Recent incidents at the places of worship have tarnished Malaysia’s image of a harmonious multi-ethnic, multi-religious society. Although no new incident have been recorded over the last ten days, the ones that occurred could harm Malaysia’s tourism message of a country where everyone lives in peace, in the long term. “We generally do not have any problems living together. Unfortunately our politicians always use the race issue for their own purpose, to stir up resentment among some Malaysians,” a young Malaysian Chinese seller said during the ATF.
Tourism Malaysia and the Ministry of Tourism recognize that the past events could potentially damaging to the country as a tourist destination. Asked about the recent tensions, Malaysian Minister of Tourism Dato Sri Dr. Ng Yen Yen expressed her deep regrets about the incidents, and tried to look to new ways of fostering community feeling through tourism. “I must say that the large majority of Malaysians live in peace and don’t agree with the recent acts of violence. Incidents were isolated and we saw a very healthy reaction from our people. For instance some Malay have offered to patrol and protect churches to avoid new outbursts of violence. This is a proof that most of us respect other people and their religion,” she explained in an exclusive talk with E-Turbo News.
At the tourism level, the Minister is now looking to strengthen the programs that allow local culture to be better highlighted to all ethnic groups living in the country. “We take great pride in promotion of Thaipusam, a typical Hindu-related festival. We all enjoy celebrations of Christmas, the Chinese New Year or Hari Raya together,” said the Minister.
Dr Ng Yen Yen also referred to a new program put in place last year for domestic tourism. ‘Building bridges’ is a program to entice urban Malaysians to get to know the rural world better, in conjunction with a home stay program. “It is also a wonderful opportunity for all people to mix together. For example Chinese families can go to a Malay Kampung [village] and enjoy the sense of hospitality of Malay families and even participate at daily activities such as collecting fruits, rice or going to a rubber plantation,” explains the Minister. The program enjoys growing popularity: “ Last year, we had over 195,000 tourists and over 3,500 homes participating at ‘Building Bridges’,” said Dr. Ng Yen Yen.
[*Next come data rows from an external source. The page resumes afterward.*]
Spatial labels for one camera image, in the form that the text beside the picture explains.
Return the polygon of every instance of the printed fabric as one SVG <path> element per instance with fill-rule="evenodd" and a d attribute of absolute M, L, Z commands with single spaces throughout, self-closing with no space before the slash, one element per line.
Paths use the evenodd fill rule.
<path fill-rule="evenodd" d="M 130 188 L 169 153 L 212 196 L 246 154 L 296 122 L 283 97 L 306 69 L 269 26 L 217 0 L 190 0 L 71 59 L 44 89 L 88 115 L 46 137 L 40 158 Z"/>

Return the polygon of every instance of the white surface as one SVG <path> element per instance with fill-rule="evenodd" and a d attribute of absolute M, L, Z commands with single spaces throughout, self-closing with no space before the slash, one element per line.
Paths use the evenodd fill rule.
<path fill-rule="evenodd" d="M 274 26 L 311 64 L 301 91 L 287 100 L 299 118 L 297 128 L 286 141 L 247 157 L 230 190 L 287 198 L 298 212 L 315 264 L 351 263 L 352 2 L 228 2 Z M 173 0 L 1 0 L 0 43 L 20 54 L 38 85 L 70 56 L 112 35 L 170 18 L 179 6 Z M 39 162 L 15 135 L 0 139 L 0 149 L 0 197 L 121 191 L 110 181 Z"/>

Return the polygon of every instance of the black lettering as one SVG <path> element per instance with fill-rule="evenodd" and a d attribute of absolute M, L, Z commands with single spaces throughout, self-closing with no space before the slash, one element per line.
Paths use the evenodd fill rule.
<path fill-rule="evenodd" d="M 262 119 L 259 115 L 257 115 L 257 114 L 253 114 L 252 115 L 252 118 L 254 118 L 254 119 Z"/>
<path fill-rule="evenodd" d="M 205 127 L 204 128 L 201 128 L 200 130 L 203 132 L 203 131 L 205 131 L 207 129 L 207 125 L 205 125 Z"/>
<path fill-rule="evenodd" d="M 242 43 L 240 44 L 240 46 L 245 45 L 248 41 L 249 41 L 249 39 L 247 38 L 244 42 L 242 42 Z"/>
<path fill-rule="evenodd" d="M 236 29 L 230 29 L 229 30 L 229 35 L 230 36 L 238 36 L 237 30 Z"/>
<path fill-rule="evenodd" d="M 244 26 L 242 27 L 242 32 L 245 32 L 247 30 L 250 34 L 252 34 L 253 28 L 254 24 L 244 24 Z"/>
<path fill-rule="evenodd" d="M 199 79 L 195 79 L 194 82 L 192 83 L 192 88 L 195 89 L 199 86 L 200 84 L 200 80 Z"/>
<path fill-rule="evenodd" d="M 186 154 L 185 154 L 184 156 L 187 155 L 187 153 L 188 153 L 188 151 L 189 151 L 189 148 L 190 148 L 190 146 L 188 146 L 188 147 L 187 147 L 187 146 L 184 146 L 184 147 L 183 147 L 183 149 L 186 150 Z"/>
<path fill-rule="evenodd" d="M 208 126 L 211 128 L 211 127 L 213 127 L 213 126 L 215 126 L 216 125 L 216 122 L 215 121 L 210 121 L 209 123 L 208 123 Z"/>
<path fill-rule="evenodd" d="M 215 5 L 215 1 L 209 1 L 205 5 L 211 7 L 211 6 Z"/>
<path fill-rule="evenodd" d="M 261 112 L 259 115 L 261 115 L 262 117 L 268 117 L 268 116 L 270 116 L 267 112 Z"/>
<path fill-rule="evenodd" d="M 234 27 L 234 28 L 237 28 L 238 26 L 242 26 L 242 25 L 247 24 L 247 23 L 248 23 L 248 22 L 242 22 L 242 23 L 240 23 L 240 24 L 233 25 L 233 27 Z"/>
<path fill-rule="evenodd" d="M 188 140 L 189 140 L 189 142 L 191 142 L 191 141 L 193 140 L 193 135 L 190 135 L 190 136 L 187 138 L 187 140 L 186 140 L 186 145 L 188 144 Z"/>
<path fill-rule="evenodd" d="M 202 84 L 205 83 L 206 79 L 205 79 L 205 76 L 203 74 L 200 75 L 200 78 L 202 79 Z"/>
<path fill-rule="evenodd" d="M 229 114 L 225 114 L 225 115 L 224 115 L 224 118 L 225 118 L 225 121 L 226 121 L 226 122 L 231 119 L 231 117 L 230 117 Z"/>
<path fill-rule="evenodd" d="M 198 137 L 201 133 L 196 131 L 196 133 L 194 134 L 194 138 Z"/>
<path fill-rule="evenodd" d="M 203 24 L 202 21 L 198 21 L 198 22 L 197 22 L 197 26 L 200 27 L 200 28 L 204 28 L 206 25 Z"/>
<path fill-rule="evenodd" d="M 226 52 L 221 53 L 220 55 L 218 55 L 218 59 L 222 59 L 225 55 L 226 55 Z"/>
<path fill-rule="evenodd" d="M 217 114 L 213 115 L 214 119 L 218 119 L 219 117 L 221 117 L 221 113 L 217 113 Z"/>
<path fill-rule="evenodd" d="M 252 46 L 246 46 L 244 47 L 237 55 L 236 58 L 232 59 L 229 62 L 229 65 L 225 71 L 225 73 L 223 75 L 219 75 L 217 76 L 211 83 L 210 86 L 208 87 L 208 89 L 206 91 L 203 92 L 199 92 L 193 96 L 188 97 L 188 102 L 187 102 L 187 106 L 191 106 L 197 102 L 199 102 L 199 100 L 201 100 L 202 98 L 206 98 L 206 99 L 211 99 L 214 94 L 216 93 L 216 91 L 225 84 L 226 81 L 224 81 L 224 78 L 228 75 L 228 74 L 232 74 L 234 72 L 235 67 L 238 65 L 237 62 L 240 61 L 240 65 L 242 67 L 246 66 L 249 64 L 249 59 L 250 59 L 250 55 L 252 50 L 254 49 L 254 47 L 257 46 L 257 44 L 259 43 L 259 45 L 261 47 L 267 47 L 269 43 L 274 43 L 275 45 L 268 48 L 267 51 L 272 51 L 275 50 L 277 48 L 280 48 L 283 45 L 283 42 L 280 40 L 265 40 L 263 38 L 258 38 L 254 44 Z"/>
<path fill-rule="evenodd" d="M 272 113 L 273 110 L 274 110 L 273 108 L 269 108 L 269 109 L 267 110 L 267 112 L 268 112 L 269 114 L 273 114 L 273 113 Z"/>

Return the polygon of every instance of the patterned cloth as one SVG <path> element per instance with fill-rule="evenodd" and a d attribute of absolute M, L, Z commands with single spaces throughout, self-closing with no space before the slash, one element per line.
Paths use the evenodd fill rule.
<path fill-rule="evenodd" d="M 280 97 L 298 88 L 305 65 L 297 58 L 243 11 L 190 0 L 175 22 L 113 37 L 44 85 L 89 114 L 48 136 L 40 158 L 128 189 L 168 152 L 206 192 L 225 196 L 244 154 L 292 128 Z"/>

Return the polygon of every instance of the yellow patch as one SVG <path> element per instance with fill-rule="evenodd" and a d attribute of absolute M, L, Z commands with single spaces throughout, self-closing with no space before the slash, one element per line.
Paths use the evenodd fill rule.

Another step could be working together with the Ministry of Education to have school kids visiting traditional houses, places of worship or monuments reflecting the life of the various country’ ethnic groups. It would be a fun way to foster better understanding among the communities and promote tourism at the same time. Perhaps more new programs highlighting Malaysia’s various cultural routes could be launched. “This is not a bad idea. We could indeed study the implementation of such programs,” acknowledges Dato Mirza Mohammad Taiyab, Director General of Tourism Malaysia. Tourism remains probably one of the most efficient tools to give all Malaysians the feeling of sharing one single destiny as a nation. And both Minister and Director General fully agree on that.
The Minister also indicated that she is very satisfied with Malaysia’s performance in 2009. The country achieved a remarkable growth of 7.2%, with total arrivals culminating at 23.65 million. Regional markets contributed the bulk of visitors with Singapore alone representing 12.73 million arrivals, followed by Indonesia (2.41 million) and Thailand (1.45 million). “This result was achieved thanks to our efforts in aggressively promoting Malaysia as one of the preferred holiday destination in the region. I am also very pleased to see that China broke the one million mark for the first time,” commented the Minister.
Asked if now would be the time to change the slogan ‘Malaysia, Truly Asia’, Dato Sri Dr Ng Yen Yen sounded unconvinced: “ We discussed it many times over the last year. But frankly, look at big brands such as Mc Donald’s, KFC or Coca Cola. They did not changed over the years and still enjoy high popularity. The ‘Truly Asia’ tag is now a permanent core feature of our marketing and promotion. It is successful, widely acknowledged and it would be rather foolish to get rid of it now. But that does not necessarily mean that it will not evolve,” she added.